What's the used Citroën C4 Picasso MPV like?
Once the flavour of the month, the MPV as a breed has suffered at the hands of higher-riding SUVs in recent years. However, there are still plenty of reasons why you should consider an MPV such as the Citroën C4 Picasso. Not only is it packed with features designed to take the stress out of family motoring, but it's also exceptional value for money when you buy used.
The line-up of petrol engines includes 108bhp and 128bhp 1.2-litre units and a 1.6 with 153bhp (increased to 163bhp in 2015). There are three diesels: 1.6s with 89bhp or 113bhp (later increased to 99bhp or 118bhp respectively) and a 2.0 with 148bhp. You also have a choice of a five-speed manual gearbox (on the least powerful diesel) and a six-speed manual on everything else, plus a six-speed automated manual called ETG6 for the 1.6 diesel or a more traditional six-speed auto named EAT6 for most engines from 2015 onwards.
Pre-2016 Picassos can be found in one of four different flavours. VTR is the entry point and has 16in alloys, dual-zone climate, cruise control and a 7.0in infotainment touchscreen, while VTR+ adds automatic lights and wipers, rear parking sensors and a DAB radio. Next up is Exclusive with a 12.0in digital instrument panel, 17in alloys, sun blinds on the rear doors, sat-nav and a reversing camera. Top-of-the-range Exclusive+ has extra driver assistance tech in the form of adaptive cruise and blindspot monitoring, 18in alloys, an electric tailgate and front parking sensors.

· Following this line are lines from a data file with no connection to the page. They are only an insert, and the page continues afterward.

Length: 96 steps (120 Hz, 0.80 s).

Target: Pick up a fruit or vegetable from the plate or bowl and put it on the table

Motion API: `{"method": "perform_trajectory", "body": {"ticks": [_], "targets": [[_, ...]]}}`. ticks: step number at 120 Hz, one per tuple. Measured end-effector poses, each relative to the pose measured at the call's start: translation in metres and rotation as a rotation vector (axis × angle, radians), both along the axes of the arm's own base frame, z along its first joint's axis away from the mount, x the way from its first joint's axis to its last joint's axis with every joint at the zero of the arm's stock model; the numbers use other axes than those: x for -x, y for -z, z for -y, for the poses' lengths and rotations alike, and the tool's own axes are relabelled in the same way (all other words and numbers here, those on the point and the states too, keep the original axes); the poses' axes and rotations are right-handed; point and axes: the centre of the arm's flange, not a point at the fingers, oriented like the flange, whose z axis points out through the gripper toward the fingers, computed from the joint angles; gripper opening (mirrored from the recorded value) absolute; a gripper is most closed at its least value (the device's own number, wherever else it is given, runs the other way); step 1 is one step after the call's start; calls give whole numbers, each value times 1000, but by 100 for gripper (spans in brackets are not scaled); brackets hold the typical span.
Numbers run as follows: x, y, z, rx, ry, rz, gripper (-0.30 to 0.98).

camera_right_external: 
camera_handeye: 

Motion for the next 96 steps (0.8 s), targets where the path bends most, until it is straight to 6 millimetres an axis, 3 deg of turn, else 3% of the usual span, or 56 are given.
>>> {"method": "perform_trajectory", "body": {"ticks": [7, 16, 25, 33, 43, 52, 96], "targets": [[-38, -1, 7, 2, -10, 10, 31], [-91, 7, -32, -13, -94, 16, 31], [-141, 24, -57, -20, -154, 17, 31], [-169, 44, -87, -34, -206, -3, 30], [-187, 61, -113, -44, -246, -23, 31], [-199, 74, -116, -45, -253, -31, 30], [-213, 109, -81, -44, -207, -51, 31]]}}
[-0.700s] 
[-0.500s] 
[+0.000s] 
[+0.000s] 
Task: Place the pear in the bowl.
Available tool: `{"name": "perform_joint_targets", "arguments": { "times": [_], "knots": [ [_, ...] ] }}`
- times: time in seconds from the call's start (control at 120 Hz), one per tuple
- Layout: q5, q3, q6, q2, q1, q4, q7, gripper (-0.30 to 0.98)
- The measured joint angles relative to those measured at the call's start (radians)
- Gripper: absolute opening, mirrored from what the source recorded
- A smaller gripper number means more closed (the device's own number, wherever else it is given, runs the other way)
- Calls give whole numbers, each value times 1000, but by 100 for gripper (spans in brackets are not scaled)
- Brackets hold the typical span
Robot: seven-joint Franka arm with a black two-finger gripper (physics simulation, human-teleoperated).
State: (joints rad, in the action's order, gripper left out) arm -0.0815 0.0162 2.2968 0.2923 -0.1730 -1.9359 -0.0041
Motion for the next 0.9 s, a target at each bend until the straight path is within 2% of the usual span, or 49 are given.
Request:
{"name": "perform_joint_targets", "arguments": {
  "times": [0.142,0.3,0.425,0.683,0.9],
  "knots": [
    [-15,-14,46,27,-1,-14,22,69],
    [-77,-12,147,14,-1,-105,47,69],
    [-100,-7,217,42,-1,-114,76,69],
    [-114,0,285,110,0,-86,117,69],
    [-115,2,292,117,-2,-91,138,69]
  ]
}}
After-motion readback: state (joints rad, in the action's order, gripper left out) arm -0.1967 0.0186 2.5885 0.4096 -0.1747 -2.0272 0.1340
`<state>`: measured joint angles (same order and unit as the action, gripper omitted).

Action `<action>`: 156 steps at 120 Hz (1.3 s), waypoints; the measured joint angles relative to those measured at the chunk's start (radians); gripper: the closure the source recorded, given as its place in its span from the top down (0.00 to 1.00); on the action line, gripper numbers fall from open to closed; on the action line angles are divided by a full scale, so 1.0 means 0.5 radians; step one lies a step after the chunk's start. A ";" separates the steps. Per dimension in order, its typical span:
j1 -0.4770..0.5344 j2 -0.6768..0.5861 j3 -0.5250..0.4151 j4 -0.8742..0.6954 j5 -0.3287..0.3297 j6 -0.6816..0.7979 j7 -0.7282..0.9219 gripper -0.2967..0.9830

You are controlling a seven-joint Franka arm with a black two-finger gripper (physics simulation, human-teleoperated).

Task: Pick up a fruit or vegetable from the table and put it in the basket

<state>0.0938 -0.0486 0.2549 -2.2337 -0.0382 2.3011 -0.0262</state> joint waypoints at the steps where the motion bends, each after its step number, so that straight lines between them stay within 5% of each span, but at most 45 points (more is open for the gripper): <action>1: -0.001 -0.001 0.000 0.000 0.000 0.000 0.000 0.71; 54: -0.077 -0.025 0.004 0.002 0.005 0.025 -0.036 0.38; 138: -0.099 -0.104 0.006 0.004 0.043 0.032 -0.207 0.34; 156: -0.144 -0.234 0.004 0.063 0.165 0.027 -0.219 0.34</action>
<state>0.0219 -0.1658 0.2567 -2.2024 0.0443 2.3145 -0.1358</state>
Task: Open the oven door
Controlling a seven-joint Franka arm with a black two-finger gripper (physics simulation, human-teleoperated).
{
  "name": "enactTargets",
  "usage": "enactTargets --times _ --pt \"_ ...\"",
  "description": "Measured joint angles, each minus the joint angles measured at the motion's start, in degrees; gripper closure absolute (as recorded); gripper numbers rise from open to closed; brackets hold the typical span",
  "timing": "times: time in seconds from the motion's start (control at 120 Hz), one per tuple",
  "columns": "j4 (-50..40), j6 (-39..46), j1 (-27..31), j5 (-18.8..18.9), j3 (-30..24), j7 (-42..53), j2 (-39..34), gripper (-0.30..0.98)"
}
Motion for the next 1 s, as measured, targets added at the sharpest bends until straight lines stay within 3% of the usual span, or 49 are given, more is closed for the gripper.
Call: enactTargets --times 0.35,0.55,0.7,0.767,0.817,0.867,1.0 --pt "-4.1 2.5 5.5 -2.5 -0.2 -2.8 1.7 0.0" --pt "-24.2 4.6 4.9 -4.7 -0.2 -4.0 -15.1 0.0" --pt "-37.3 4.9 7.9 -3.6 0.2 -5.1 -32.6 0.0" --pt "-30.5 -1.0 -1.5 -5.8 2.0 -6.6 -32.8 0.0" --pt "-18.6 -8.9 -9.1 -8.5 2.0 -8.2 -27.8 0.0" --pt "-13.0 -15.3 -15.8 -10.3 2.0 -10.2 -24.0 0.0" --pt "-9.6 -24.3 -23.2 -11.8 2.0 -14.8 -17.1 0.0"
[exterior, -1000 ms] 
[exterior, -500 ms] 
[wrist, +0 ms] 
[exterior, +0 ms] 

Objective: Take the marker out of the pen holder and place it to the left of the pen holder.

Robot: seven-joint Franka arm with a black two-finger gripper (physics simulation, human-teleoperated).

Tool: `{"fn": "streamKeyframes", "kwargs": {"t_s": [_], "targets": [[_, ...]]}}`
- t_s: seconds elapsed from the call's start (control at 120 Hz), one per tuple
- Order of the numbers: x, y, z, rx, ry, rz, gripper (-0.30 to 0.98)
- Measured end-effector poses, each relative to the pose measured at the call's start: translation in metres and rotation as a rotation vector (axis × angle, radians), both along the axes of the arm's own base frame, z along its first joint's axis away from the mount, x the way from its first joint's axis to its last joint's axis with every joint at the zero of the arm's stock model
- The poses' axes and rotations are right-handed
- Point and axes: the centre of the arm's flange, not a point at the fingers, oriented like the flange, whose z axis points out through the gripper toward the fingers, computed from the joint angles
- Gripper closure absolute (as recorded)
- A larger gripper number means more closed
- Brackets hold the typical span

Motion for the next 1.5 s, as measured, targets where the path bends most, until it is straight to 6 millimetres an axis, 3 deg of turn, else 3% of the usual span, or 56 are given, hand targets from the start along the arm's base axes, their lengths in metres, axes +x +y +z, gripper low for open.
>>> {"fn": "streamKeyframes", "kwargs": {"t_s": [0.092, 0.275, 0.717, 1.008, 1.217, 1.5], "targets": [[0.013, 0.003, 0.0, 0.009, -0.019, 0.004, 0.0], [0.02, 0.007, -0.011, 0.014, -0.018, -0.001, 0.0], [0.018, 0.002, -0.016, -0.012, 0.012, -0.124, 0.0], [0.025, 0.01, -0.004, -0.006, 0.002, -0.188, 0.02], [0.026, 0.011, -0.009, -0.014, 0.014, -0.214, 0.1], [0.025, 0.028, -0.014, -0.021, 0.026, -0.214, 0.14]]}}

After 2016, the range was simplified to Touch, Feel and Flair. Think of Touch as the previous VTR+ trim and Feel as Exclusive, although front parking sensors and an improved infotainment system was added that allowed for Apple CarPlay and Android Auto phone integration. Again, Flair is much like the previous Exclusive+, except you also get a panoramic glass roof.
The C4 Picasso’s supple suspension deals with bumps reasonably well once up to speed but can be a touch fidgety in town. The handling, although secure, is numb and doesn’t inspire great confidence when you’re pressing on, but at least it's not particularly taxing, and both wind and road noise are well suppressed when cruising along a motorway.
The interior is more than spacious enough to worry its rivals, particularly in terms of boot volume, even with the rear seats in place. With the rear seats folded flat, you get a massive 640 litres of space. The front passenger seat can also be folded flat, so you can carry objects up to 2.5 metres long. But while there are clever storage cubbies spread around the interior, including under the rear floor, the C4 Picasso doesn’t move on the design of medium-sized MPVs in any significant way.
Nonetheless the C4 Picasso is a practical and economical car and a competitive rival for the likes of the Renault Scenic and Ford C-Max, even if ultimately both of those cars are better to drive than the C4 Picasso.